Based on Pierre Christin and Jean-Claude Mézières’ Valerian and Laureline graphic novels that began in the ’60s—and inspired Besson’s equally outré The Fifth Element—the movie plays as if the filmmaker desired to cram every odd element from the comics into one feature. You can’t accuse Valerian and the City of a Thousand Planets of lacking ambition or visual imagination; there’s a new, sometimes eye-popping sight every few minutes. Besson also continues his Fifth Element penchant for casting recognizable actors in oddball supporting roles; here, Ethan Hawke plays Jolly, the gonzo owner of a club in this universe’s red-light district, where Rihanna portrays Bubble, an alien dancer with CGI-enhanced costume changes.

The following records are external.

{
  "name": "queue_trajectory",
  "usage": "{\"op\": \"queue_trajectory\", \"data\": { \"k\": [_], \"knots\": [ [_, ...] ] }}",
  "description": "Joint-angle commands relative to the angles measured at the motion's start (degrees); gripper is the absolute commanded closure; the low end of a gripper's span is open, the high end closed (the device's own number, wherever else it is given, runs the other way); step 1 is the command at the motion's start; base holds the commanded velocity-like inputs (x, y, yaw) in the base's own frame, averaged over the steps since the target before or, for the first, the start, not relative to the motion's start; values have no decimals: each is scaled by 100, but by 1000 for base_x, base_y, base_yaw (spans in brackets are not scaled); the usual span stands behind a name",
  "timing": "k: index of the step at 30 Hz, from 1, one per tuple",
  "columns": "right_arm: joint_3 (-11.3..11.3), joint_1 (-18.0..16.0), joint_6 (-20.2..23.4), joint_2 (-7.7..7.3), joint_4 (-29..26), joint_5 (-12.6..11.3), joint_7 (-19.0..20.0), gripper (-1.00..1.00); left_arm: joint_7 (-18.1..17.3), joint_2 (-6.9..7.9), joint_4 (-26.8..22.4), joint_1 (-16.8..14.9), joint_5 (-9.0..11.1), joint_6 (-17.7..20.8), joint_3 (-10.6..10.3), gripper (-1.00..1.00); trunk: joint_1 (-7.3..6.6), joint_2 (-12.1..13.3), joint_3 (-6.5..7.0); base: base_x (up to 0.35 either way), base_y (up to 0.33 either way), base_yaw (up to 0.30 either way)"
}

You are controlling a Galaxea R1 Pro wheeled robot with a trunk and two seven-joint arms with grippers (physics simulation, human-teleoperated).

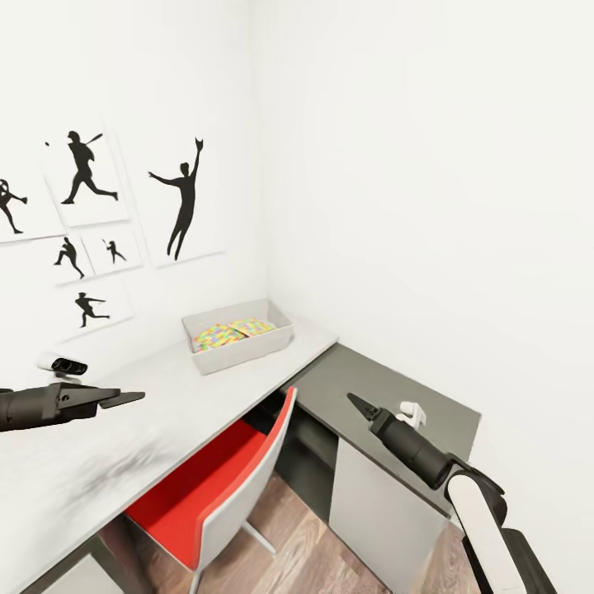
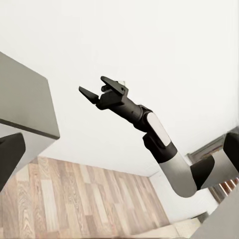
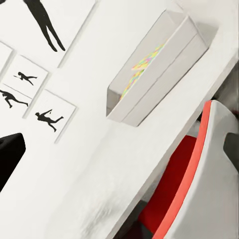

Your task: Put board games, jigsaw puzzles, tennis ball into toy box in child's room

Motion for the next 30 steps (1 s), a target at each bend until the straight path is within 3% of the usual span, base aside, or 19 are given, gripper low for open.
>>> {"op": "queue_trajectory", "data": {
  "k": [1, 14, 23, 30],
  "knots": [
    [-8, -7, 36, 2, 0, -11, 13, -100, -18, 4, 0, -2, 3, 61, 0, -100, 4, -13, -13, -2, 1, -284],
    [-8, -7, 36, 1, 1, -10, 13, -100, -18, 4, -4, -2, -3, 61, -6, -100, 4, -13, -13, -3, 0, -284],
    [-8, -7, 37, -1, 16, -15, 13, -100, -18, 3, -4, -2, -5, 61, -5, -100, 4, -13, -13, -197, 47, -284],
    [-8, -7, 37, -1, 24, -17, 13, -100, -18, 4, -4, -2, -5, 61, -5, -100, 4, -13, -13, -38, 8, -284]
  ]
}}
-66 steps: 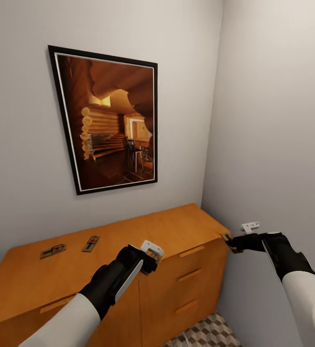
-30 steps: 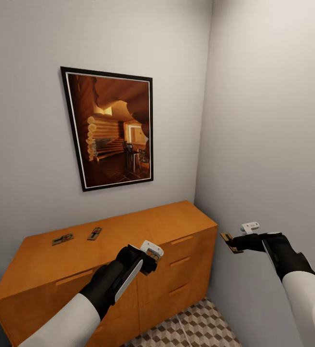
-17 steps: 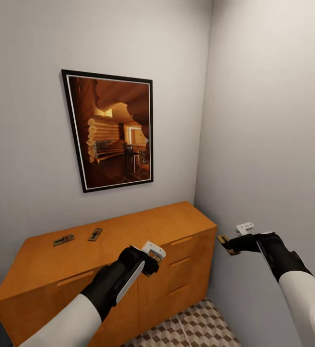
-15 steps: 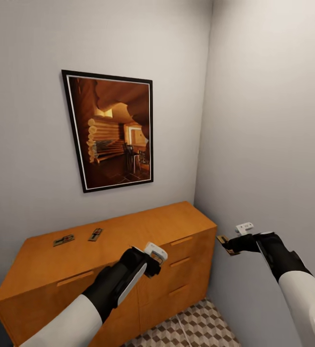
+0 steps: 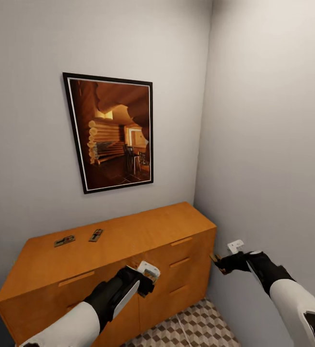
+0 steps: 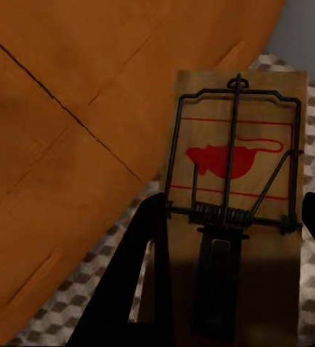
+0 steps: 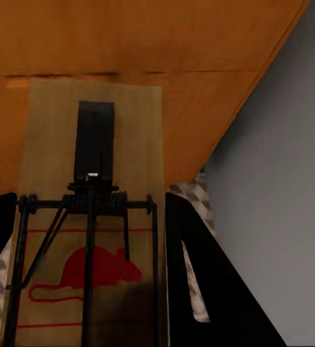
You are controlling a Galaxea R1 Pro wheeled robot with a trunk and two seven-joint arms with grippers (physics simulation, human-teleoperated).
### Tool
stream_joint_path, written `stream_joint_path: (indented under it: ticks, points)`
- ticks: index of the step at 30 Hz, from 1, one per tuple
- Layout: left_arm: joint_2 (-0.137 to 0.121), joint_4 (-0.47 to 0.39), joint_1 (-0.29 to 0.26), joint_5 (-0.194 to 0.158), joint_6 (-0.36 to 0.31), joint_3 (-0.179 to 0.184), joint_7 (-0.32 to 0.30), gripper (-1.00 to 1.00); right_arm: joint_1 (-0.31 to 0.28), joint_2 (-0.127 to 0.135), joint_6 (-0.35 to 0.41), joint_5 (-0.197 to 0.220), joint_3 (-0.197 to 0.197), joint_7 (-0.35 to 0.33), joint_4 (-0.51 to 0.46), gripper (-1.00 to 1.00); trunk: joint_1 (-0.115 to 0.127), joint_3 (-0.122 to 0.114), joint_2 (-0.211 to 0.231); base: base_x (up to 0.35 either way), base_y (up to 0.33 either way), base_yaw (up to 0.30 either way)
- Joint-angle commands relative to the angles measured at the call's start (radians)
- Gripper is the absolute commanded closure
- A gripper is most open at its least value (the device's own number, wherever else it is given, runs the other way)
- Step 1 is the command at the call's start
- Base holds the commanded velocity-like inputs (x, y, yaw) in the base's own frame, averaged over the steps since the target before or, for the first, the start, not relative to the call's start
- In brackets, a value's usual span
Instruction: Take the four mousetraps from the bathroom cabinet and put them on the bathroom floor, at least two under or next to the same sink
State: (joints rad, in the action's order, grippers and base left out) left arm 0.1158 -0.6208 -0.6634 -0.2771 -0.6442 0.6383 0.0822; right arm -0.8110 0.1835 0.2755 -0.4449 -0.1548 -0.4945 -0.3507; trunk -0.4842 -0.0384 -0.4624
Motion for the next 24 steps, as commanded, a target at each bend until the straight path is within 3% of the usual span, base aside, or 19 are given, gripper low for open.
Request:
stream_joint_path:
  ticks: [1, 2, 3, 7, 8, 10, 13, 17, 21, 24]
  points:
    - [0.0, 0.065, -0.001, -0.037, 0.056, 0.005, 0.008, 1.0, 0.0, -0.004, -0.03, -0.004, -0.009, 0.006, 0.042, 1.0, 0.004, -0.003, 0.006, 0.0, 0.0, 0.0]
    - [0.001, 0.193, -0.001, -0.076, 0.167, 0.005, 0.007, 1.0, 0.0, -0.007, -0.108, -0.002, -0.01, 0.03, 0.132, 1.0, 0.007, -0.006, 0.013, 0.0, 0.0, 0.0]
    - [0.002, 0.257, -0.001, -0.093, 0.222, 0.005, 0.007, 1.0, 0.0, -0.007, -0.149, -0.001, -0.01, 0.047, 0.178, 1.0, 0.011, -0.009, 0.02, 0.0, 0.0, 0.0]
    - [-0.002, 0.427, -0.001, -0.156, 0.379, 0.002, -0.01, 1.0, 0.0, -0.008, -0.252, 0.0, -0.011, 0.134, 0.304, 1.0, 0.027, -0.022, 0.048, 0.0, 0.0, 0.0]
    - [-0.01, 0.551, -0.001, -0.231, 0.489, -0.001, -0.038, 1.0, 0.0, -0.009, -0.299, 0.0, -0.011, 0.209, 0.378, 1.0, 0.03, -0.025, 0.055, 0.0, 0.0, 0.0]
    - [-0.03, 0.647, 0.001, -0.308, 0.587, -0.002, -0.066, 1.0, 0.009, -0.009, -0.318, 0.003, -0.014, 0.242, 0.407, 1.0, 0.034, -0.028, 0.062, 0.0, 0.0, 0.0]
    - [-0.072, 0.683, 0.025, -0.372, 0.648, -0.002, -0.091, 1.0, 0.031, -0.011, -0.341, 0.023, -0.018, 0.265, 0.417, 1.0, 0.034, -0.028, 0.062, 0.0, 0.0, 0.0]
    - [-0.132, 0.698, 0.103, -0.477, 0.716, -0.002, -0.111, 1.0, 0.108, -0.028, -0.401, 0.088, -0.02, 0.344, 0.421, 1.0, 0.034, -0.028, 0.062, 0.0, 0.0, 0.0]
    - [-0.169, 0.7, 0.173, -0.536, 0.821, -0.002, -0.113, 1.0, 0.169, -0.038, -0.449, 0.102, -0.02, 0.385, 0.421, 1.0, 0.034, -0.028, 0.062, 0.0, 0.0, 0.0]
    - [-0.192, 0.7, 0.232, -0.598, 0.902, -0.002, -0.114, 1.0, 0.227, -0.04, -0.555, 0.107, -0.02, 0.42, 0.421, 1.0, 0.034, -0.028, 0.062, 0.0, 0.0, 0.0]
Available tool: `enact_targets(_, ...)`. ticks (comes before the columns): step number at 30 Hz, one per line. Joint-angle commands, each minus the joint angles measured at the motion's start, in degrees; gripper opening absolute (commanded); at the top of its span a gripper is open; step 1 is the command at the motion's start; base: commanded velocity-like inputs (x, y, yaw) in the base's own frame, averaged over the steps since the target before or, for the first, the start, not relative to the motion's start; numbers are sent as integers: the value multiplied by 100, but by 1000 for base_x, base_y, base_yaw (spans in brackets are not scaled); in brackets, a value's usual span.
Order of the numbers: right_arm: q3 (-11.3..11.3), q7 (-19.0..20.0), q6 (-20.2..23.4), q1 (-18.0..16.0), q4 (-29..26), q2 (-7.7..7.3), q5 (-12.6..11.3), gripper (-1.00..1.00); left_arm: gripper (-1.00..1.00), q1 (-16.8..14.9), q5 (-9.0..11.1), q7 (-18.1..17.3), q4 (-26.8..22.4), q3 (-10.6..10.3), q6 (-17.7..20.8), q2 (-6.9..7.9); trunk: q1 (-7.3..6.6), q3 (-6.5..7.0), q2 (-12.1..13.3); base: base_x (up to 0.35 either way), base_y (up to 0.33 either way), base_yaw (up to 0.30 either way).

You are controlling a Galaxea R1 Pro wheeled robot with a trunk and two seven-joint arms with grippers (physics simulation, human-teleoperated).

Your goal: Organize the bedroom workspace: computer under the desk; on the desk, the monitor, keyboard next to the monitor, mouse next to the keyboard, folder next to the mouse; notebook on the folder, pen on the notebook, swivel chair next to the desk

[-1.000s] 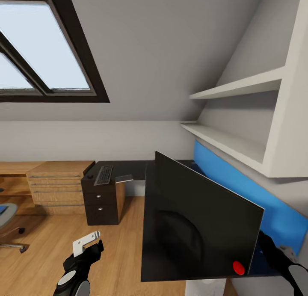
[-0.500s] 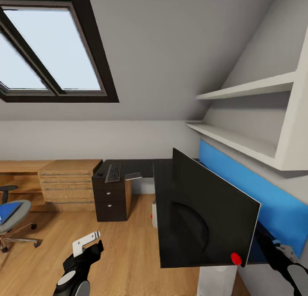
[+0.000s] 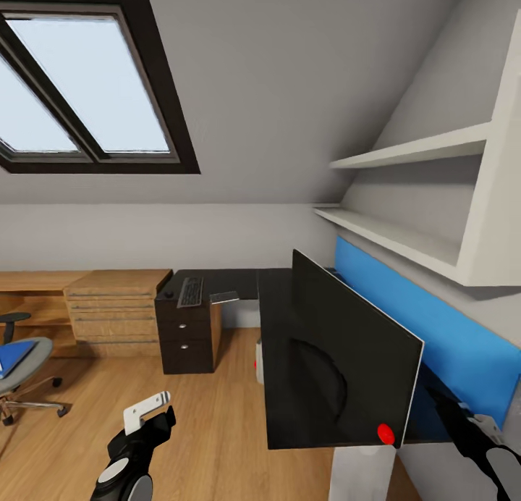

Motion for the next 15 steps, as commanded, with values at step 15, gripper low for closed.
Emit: enact_targets(15,4,0,50,-1,-15,26,-66,100,100,0,37,35,113,-242,18,8,3,-1,-5,119,-32,0)
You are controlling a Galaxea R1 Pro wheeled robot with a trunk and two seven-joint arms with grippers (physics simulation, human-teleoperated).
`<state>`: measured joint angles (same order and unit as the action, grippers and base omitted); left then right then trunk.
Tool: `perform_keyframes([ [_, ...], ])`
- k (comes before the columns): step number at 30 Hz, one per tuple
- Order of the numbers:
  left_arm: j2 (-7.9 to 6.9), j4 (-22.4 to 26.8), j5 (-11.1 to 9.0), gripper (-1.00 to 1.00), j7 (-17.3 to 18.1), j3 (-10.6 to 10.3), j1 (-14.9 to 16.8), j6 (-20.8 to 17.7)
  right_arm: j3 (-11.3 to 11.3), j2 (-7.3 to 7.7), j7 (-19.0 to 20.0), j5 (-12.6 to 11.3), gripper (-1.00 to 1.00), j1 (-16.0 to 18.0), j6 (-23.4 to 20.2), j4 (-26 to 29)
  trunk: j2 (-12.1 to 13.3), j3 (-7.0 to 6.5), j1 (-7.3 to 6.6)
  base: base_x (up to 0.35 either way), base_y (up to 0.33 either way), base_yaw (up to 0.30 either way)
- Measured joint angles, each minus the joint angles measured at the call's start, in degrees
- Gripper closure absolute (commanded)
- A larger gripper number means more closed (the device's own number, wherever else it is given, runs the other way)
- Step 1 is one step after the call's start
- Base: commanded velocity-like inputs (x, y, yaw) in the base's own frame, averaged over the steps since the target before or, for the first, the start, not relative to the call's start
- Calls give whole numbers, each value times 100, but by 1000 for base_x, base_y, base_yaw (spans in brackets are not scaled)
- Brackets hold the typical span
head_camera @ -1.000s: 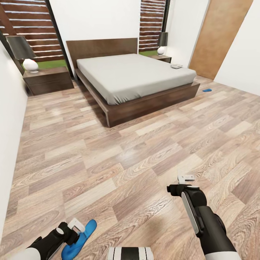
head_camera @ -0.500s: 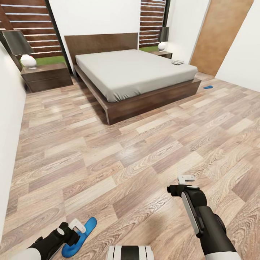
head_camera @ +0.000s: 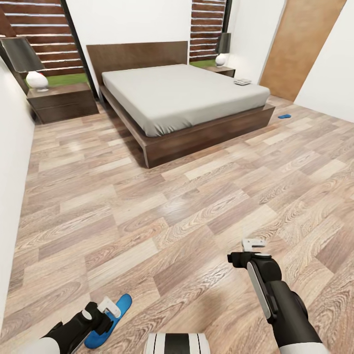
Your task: In the bedroom, move the book from the bed onto either nightstand, and place the two sandals side by side next to the bed.
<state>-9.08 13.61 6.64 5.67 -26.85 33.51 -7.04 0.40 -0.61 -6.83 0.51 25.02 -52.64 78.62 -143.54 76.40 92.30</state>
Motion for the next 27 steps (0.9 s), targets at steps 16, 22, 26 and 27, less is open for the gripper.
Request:
perform_keyframes([
  [16,4,4,0,-100,-8,-10,0,0,7,-3,0,13,-100,0,0,-17,-18,289,33,0,0,0],
  [22,3,30,-1,-100,-11,-6,0,12,8,-6,-1,14,-100,0,0,-31,-18,289,33,0,0,0],
  [26,4,35,-12,-100,-43,4,0,345,8,-6,-1,14,-100,0,7,-48,-23,377,44,0,0,0],
  [27,4,36,-16,-100,-52,13,0,375,8,-7,-1,14,-100,0,7,-49,-24,399,46,0,0,0],
])
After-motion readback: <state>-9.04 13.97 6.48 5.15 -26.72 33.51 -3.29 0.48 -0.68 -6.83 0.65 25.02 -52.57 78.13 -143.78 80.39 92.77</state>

It’s just a shame that the sugar rush has no nutritional value, which becomes increasingly clear the further Valerian proceeds into its slight narrative. Beyond the lack of a persuasive relationship between Valerian and Laureline, there’s never a feeling that they have a personal stake in this adventure. They’re simply pushed and pulled from one unusual place to another, in the service of a purpose that’s only revealed toward the very end in a big exposition dump (and, as noted above, might have made for a better film were it the overall focus). Once the movie makes its left turn into that iniquitous environment where Jolly and Bubbles dwell (and where Laureline is unfortunately reduced to damsel-in-distress mode), it feels like a gratuitous interruption of the plot and pacing, for all the intriguingly strange details. The overall effect is of a lot of kinetic activity spinning around central characters who haven’t been properly developed; to continue the Star Wars comparison, it’s like coming into Return of the Jedi without the backgrounding of the previous two films.

Valerian and the City of a Thousand Planets’ lack of dramatic interest amidst its visual splendor might have been less frustrating a decade or so ago. But the bar has been raised in recent years by the many special-effects blockbusters that have offered solid human grounding amidst the spectacle; the best comparison would be the Guardians of the Galaxy duo, which indulge in plenty of nuttiness while keeping us involved with its core protagonists. The city of a thousand planets has had plenty of attention lavished upon it, and it would have helped if Besson had taken as much care with the hero who shares the titular billing.